AIM OF THE EXERCISE:
Give an exact copy of the lines of the records below, starting at the line containing "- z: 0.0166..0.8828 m" and running to the end.

TASK MATERIAL:
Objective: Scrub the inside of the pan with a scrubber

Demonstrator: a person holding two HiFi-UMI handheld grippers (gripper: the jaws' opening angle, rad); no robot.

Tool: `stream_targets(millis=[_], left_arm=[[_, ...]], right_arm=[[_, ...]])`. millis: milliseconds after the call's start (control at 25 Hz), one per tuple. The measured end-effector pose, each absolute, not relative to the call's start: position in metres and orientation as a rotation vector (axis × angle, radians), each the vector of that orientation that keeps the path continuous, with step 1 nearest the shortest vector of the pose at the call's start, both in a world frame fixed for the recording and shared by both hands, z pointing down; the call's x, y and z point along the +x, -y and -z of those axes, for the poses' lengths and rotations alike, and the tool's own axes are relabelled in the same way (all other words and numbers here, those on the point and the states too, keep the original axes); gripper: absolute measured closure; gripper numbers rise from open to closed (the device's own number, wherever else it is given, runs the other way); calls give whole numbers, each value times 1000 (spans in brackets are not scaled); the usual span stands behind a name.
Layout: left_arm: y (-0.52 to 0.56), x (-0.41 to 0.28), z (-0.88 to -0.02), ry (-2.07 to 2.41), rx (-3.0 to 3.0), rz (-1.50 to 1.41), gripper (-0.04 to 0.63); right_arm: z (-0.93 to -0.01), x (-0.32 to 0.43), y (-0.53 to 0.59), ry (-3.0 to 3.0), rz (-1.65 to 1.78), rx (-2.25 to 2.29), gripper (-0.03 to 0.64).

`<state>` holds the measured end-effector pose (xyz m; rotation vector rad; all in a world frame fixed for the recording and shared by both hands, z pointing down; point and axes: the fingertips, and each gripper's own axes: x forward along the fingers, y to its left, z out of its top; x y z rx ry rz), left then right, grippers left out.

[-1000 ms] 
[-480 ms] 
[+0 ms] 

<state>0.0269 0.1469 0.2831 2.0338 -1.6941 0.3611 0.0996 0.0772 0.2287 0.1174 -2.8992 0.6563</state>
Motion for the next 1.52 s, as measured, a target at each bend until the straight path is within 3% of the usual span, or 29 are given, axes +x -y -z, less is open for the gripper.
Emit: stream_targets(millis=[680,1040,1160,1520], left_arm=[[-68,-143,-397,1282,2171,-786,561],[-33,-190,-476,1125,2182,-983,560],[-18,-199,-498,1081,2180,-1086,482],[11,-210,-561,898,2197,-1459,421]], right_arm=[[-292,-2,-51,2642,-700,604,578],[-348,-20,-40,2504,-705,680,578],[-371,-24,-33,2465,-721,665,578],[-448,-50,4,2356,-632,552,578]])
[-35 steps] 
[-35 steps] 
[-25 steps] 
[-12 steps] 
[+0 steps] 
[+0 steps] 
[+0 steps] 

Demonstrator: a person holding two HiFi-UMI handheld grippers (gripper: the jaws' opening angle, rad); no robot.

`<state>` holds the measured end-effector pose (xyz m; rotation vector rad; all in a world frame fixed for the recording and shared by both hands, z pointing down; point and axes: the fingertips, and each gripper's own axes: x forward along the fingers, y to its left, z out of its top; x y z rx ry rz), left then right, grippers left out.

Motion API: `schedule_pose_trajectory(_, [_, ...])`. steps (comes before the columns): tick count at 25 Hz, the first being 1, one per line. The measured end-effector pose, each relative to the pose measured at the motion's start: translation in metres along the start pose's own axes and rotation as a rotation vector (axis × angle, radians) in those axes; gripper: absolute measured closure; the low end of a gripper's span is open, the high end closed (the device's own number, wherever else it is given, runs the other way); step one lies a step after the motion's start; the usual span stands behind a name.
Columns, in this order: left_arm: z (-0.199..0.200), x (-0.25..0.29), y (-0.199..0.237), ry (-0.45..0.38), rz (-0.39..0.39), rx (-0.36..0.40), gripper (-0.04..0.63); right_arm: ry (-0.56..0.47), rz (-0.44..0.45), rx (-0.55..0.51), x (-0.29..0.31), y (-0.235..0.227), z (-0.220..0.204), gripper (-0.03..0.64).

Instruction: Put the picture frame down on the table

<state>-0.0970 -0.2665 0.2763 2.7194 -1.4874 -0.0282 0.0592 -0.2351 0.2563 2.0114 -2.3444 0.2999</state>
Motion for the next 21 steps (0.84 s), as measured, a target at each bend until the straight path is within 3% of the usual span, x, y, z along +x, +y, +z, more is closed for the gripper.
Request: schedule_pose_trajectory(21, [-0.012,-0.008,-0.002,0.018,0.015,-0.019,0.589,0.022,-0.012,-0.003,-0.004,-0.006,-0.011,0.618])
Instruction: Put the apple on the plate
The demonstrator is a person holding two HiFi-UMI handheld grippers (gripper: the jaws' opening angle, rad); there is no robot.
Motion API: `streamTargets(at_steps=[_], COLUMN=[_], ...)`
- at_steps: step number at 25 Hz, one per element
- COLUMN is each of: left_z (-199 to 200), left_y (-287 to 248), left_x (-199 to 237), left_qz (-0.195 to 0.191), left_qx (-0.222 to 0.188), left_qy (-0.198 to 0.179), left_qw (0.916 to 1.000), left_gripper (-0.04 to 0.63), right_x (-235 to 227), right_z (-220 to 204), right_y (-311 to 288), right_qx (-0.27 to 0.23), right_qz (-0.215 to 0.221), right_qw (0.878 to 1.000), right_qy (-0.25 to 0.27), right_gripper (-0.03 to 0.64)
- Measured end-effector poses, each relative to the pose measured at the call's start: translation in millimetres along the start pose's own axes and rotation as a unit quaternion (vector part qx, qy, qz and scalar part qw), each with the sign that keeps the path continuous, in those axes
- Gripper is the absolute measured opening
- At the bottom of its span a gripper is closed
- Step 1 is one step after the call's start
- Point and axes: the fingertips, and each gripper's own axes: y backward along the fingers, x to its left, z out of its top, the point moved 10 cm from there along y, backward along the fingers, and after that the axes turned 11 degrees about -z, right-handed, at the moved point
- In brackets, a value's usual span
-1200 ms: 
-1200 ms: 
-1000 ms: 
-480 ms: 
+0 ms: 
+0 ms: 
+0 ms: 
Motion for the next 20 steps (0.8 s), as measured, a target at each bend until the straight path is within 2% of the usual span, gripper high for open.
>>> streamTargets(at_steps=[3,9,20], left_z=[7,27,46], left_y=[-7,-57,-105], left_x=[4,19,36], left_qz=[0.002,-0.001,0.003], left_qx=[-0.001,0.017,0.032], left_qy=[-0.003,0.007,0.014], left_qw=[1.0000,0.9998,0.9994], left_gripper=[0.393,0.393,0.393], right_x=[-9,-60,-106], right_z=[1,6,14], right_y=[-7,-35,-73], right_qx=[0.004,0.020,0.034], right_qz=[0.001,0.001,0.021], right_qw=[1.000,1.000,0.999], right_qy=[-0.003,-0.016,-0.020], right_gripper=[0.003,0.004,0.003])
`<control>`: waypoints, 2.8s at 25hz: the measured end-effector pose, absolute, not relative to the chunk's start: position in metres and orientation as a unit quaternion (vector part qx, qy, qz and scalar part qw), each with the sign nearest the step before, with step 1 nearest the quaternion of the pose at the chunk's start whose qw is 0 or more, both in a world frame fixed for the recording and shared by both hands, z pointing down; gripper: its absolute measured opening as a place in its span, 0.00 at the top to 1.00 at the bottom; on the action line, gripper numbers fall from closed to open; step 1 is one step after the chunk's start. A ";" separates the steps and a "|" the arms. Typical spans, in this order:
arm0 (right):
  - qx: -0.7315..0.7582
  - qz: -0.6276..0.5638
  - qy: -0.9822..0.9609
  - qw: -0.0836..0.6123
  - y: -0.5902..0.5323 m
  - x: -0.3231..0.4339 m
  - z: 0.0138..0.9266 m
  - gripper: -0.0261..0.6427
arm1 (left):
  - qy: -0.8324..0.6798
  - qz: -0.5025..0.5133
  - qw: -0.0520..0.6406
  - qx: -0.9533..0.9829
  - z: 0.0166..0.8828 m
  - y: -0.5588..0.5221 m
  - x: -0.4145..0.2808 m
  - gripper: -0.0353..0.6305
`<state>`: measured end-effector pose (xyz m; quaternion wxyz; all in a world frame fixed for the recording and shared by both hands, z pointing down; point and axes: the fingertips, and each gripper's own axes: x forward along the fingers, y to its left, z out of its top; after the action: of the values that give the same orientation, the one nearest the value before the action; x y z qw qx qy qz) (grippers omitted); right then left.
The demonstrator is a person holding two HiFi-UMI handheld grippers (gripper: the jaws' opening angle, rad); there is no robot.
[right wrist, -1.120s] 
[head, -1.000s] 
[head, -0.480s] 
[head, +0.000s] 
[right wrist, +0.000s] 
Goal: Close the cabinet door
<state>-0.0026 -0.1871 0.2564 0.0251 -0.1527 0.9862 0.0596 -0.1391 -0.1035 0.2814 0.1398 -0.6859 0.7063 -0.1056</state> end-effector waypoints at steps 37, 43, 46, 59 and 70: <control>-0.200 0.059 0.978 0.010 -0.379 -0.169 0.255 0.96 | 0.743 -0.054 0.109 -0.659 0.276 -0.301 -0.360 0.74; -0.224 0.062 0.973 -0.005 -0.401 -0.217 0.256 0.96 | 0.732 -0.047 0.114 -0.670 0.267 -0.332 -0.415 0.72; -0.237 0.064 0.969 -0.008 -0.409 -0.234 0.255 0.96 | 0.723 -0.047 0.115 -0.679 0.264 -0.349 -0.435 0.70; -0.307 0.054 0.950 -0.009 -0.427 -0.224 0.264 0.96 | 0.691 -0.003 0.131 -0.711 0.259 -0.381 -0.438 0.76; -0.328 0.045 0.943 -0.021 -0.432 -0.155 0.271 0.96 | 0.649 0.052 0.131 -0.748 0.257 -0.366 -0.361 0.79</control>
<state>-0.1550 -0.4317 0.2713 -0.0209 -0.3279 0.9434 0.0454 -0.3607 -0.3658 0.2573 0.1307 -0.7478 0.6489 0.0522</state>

OUTPUT OF THE EXERCISE:
  - z: 0.0166..0.8828 m
  - y: -0.5588..0.5221 m
  - x: -0.4145..0.2808 m
  - gripper: -0.0353..0.6305
`<state>`: measured end-effector pose (xyz m; quaternion wxyz; all in a world frame fixed for the recording and shared by both hands, z pointing down; point and axes: the fingertips, and each gripper's own axes: x forward along the fingers, y to its left, z out of its top; after the action: of the values that give the same orientation, the one nearest the value before the action; x y z qw qx qy qz) (grippers omitted); right then left.
The demonstrator is a person holding two HiFi-UMI handheld grippers (gripper: the jaws' opening angle, rad); there is no robot.
[right wrist, -1.120s] 
[head, -1.000s] 
[head, -0.480s] 
[head, +0.000s] 
[right wrist, +0.000s] 
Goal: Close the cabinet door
<state>-0.0026 -0.1871 0.2564 0.0251 -0.1527 0.9862 0.0596 -0.1391 -0.1035 0.2814 0.1398 -0.6859 0.7063 -0.1056</state> end-effector waypoints at steps 37, 43, 46, 59 and 70: <control>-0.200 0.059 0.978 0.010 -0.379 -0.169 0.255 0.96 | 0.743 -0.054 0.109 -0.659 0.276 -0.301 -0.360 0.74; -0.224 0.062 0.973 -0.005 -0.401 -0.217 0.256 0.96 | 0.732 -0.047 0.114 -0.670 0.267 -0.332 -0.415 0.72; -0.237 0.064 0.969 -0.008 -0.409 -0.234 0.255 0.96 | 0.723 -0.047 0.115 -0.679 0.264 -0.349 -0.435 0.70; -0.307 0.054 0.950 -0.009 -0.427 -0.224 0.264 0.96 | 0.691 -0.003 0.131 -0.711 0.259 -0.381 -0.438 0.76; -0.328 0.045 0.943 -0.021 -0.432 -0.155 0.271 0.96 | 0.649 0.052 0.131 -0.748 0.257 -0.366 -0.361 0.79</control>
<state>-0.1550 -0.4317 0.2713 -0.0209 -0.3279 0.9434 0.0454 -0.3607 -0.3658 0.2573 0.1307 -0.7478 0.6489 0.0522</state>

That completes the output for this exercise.